## Work request
Give back the full data, retyped precisely.

--- --- ---

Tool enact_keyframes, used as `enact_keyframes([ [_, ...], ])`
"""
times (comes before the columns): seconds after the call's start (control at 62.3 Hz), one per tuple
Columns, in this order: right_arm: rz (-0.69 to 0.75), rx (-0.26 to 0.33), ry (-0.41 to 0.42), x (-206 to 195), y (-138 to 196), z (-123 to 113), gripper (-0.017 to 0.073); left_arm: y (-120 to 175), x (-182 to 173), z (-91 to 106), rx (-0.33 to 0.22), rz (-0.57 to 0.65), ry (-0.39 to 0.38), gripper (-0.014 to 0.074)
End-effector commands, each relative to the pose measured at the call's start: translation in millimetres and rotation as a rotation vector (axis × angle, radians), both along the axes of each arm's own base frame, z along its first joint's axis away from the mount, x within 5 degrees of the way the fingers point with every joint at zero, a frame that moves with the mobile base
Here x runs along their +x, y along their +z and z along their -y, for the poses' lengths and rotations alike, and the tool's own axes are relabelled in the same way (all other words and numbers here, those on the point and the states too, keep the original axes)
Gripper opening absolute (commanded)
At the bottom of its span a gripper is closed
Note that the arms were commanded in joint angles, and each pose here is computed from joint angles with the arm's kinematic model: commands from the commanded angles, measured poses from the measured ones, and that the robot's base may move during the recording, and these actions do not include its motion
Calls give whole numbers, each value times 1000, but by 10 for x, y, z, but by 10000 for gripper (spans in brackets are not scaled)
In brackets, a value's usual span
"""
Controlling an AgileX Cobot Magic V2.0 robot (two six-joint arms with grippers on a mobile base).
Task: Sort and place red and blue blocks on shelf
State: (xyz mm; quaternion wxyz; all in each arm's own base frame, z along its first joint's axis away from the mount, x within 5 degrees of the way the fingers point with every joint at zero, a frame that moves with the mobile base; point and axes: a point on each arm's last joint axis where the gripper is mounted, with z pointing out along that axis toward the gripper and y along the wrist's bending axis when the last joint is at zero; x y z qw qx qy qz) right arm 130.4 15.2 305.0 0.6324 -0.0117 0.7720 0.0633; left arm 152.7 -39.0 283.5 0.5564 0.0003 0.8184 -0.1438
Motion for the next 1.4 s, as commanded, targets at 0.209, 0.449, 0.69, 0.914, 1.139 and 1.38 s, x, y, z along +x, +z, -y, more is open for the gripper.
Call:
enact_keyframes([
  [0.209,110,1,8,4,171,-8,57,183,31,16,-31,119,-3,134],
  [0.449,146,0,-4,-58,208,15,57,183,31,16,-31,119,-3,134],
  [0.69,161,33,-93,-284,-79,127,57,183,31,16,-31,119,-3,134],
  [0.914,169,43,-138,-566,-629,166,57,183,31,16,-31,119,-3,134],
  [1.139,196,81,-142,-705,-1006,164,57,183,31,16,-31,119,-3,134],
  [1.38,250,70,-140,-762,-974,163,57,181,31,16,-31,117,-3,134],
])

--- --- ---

## Response to this exercise
Tool enact_keyframes, used as `enact_keyframes([ [_, ...], ])`
"""
times (comes before the columns): seconds after the call's start (control at 62.3 Hz), one per tuple
Columns, in this order: right_arm: rz (-0.69 to 0.75), rx (-0.26 to 0.33), ry (-0.41 to 0.42), x (-206 to 195), y (-138 to 196), z (-123 to 113), gripper (-0.017 to 0.073); left_arm: y (-120 to 175), x (-182 to 173), z (-91 to 106), rx (-0.33 to 0.22), rz (-0.57 to 0.65), ry (-0.39 to 0.38), gripper (-0.014 to 0.074)
End-effector commands, each relative to the pose measured at the call's start: translation in millimetres and rotation as a rotation vector (axis × angle, radians), both along the axes of each arm's own base frame, z along its first joint's axis away from the mount, x within 5 degrees of the way the fingers point with every joint at zero, a frame that moves with the mobile base
Here x runs along their +x, y along their +z and z along their -y, for the poses' lengths and rotations alike, and the tool's own axes are relabelled in the same way (all other words and numbers here, those on the point and the states too, keep the original axes)
Gripper opening absolute (commanded)
At the bottom of its span a gripper is closed
Note that the arms were commanded in joint angles, and each pose here is computed from joint angles with the arm's kinematic model: commands from the commanded angles, measured poses from the measured ones, and that the robot's base may move during the recording, and these actions do not include its motion
Calls give whole numbers, each value times 1000, but by 10 for x, y, z, but by 10000 for gripper (spans in brackets are not scaled)
In brackets, a value's usual span
"""
Controlling an AgileX Cobot Magic V2.0 robot (two six-joint arms with grippers on a mobile base).
Task: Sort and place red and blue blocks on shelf
State: (xyz mm; quaternion wxyz; all in each arm's own base frame, z along its first joint's axis away from the mount, x within 5 degrees of the way the fingers point with every joint at zero, a frame that moves with the mobile base; point and axes: a point on each arm's last joint axis where the gripper is mounted, with z pointing out along that axis toward the gripper and y along the wrist's bending axis when the last joint is at zero; x y z qw qx qy qz) right arm 130.4 15.2 305.0 0.6324 -0.0117 0.7720 0.0633; left arm 152.7 -39.0 283.5 0.5564 0.0003 0.8184 -0.1438
Motion for the next 1.4 s, as commanded, targets at 0.209, 0.449, 0.69, 0.914, 1.139 and 1.38 s, x, y, z along +x, +z, -y, more is open for the gripper.
Call:
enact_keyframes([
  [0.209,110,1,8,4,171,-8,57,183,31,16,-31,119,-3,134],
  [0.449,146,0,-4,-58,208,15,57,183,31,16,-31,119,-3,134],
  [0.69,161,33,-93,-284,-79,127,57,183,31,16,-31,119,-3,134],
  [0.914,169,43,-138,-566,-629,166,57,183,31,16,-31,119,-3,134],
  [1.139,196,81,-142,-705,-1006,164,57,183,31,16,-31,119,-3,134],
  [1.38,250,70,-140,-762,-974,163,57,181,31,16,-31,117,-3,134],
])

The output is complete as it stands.